Figure 2. Different modality of transplantation of HSPCs into scaffold.

(A) Schematic of hMSC seeding and the different tested methods for CB-HSPCs inclusion in the scaffold: preseeded in the scaffolds before implantation in nonconditioned mice (preseeded); intrascaffold injection of hHSPCs in nonconditioned mice; i.v. injection of hHSPCs in scaffold-implanted nonconditioned mice (S+i.v.); and finally, irradiated mice injected i.v. with hHSPCs and 4 to 6 weeks later implanted with hMSC-seeded scaffolds (i.v.+S). All assays were performed without BMP2 (SC) or with BMP2 injection (BSC). All assays were performed with pools of HSPCs from different donors. (B) Analysis of human cells in the scaffolds. Percentage of hCD45⁺ cells (left panel) and proportion of hCD3⁺, hCD19⁺, and hCD33⁺ cells in the different scaffolds 12 weeks after implantation of HSPCs. Each point represents 1 mouse implanted with 2 to 6 scaffolds, which were pooled before the analysis. For each condition, 3 to 10 mice were transplanted. Preseeded approach shows higher engraftment levels than injected and S+i.v. approaches. Tukey’s multiple comparison test was applied: **P ≤ 0.005; ***P ≤ 0.0005.

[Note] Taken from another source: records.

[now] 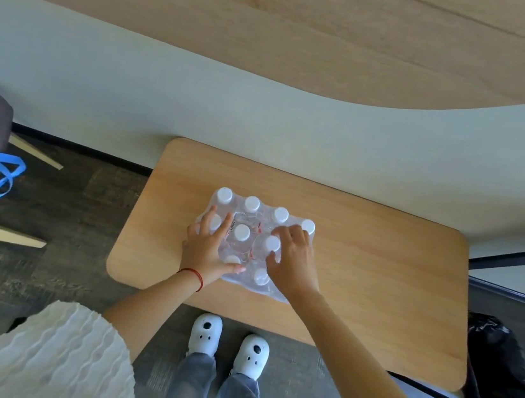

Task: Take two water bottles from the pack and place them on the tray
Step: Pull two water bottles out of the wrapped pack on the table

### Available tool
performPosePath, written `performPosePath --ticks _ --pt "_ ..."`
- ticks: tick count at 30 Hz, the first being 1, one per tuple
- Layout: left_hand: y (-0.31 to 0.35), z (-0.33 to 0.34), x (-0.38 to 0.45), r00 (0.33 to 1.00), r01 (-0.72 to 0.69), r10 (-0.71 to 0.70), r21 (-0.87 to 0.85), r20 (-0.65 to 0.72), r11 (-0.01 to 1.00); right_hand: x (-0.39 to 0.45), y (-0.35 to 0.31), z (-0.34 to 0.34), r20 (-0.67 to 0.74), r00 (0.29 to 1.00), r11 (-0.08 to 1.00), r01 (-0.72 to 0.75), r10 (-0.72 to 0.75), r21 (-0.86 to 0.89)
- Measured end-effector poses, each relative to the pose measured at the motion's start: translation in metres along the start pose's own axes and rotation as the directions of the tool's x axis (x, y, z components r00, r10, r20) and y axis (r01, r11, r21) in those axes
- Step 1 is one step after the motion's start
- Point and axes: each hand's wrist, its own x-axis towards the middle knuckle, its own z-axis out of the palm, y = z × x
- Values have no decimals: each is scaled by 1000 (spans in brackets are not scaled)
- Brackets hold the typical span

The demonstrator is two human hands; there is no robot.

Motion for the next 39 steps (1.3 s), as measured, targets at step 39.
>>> performPosePath --ticks 39 --pt "45 -95 -8 897 -84 417 -871 145 484 58 -87 -128 55 986 655 62 -157 753"
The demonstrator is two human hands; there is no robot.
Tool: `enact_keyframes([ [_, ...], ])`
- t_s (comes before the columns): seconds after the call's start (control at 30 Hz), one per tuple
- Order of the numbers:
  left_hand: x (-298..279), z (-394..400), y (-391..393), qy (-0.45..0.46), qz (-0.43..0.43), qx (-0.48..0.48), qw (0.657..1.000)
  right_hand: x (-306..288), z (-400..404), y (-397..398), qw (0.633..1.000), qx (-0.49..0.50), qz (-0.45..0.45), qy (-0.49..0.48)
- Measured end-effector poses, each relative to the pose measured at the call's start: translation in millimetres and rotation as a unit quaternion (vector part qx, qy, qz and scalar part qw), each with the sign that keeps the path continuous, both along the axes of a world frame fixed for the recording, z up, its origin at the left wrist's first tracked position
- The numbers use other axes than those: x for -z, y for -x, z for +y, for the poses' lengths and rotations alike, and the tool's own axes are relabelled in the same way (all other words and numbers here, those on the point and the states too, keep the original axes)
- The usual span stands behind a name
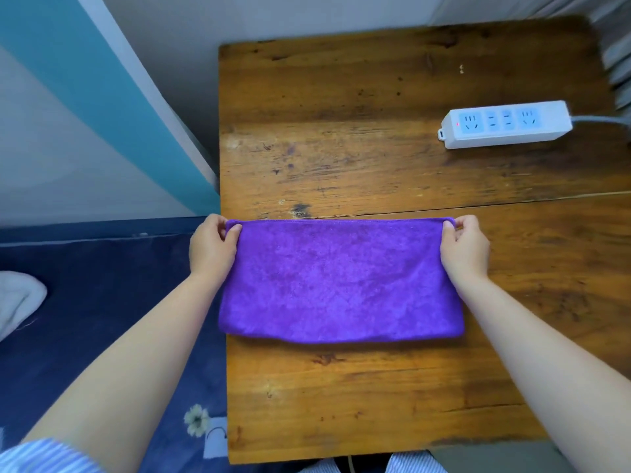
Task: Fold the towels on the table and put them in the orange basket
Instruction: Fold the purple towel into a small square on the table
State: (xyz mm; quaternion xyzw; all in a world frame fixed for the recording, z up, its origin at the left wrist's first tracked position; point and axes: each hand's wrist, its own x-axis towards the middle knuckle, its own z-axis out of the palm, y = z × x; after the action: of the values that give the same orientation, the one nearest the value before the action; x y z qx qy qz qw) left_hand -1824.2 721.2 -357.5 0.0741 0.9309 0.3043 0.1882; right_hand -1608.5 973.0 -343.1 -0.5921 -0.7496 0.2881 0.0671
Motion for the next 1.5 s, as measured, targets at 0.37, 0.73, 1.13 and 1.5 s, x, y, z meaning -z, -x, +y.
enact_keyframes([
  [0.37, -22, 1, -89, 0.082, 0.180, 0.255, 0.946, -22, -84, 7, 0.935, -0.269, -0.056, -0.223],
  [0.73, 13, -39, -103, 0.182, 0.091, 0.290, 0.935, 12, -118, -24, 0.887, -0.404, -0.183, -0.128],
  [1.13, 10, -44, -98, 0.211, 0.089, 0.309, 0.923, 13, -78, -78, 0.945, -0.265, -0.187, -0.047],
  [1.5, -6, -15, -101, 0.179, 0.122, 0.441, 0.871, 12, -50, -21, 0.894, -0.407, -0.163, -0.096],
])
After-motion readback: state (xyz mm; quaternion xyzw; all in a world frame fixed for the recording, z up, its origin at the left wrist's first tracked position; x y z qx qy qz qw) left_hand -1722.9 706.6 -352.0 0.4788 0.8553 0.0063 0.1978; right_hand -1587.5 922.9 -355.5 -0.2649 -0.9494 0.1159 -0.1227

Figure 3. AML engraftment in different implantation models.

(A) Percentage of hCD45⁺hCD33⁺ cells recovered from each xenograft implantation model compared with conventional i.v. injection in NSG mice 12 weeks after transplant for patients classified as high engrafters (≥ 1% engraftment), low engrafters (between 1 to 0.1%), and nonengrafters (< 0.1%) using conventional i.v. injection. i.v., i.v. injection; SC, scaffold-implantation; BSC, bone scaffold-implantation. Comparison between i.v. and SC or BSC was applied using Dunnett’s test. *P < 0.05. Each point represents 1 mouse implanted with 2 to 6 scaffolds. For each patient, 2 to 8 mice were transplanted per condition. (B) Graphical representation of gene mutations detected in CD33⁺ pretransplant and hCD45⁺hCD33⁺ postxenografted cells. Mutations are grouped in transcription factor and cell signaling (TF/CS) genes, epigenetic modifier (EM) genes, and splicing factor (SF) genes. NA, sample not available for testing; NE, no engraftment was detected in mice; NT, not tested. Red boxes, variant allele frequencies comparable to day 0; pink boxes, ≤ 2-fold day 0; gray boxes, not detected. Variant allele frequencies for xenotransplanted samples are the average between ≥1, where applicable. (C) Percentage of hCD45⁺ cells recovered from secondary recipients. Primary cells from i.v. mice were transplanted i.v. into secondary mice (i.v.-i.v.). Primary cells from SC were transplanted i.v. (SC-i.v.) or implanted into scaffold (SC-SC) in secondary mice. Primary cells from BSC were implanted into BSC in secondary mice (BSC-BSC). Each point represents 1 mouse. For each patient, 2 to 4 mice were transplanted per condition.